TO DO:
Check every line below for the word "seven" and show those that hold it.

EXTRACTED MATERIAL:
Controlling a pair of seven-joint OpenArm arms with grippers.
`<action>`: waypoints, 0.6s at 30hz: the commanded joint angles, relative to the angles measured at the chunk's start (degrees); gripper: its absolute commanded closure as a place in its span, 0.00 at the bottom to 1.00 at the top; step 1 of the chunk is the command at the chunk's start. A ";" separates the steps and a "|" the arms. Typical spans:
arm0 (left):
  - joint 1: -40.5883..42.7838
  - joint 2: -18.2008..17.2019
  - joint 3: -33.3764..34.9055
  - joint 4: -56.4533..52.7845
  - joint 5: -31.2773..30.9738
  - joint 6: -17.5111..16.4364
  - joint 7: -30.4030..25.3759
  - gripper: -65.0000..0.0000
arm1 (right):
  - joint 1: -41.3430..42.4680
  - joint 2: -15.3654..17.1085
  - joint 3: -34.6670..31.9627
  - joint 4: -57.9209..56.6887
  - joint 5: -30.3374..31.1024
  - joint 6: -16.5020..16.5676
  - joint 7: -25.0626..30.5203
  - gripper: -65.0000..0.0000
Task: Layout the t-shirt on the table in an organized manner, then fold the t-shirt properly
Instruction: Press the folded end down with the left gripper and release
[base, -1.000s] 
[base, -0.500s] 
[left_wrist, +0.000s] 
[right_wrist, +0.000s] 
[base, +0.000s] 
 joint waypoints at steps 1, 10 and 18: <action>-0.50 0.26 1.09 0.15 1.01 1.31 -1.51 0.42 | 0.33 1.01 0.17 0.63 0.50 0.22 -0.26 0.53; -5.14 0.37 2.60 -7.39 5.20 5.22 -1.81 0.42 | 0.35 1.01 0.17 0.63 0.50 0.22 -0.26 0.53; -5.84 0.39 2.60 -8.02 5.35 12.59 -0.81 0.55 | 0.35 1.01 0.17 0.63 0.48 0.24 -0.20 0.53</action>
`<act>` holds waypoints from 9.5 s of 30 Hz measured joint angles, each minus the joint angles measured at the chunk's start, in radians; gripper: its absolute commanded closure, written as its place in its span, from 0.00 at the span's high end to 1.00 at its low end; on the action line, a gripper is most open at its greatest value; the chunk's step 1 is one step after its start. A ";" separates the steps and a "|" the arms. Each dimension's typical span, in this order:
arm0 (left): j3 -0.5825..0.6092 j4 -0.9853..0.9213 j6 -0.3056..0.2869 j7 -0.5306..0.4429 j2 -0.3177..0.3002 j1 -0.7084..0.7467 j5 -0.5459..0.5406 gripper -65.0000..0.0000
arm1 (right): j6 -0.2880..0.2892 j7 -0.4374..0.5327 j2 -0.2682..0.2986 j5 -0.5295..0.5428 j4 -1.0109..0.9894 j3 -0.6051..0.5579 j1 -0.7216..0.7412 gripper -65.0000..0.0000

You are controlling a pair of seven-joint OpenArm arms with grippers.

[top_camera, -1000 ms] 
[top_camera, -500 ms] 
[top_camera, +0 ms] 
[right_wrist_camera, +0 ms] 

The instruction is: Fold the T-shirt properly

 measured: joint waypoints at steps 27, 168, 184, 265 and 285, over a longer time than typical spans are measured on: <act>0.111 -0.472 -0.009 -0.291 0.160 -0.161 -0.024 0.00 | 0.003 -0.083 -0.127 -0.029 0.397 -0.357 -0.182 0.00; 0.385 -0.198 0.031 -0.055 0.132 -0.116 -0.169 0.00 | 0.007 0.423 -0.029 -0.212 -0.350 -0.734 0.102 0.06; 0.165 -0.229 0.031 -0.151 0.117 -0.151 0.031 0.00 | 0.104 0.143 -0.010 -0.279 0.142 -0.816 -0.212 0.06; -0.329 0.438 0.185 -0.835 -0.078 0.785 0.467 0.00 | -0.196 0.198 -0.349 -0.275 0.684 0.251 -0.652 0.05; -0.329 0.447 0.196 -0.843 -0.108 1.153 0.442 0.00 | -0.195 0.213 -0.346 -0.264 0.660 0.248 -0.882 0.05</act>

TASK RESPONSE:
Controlling a pair of seven-joint OpenArm arms with grippers.
You are controlling a pair of seven-joint OpenArm arms with grippers.

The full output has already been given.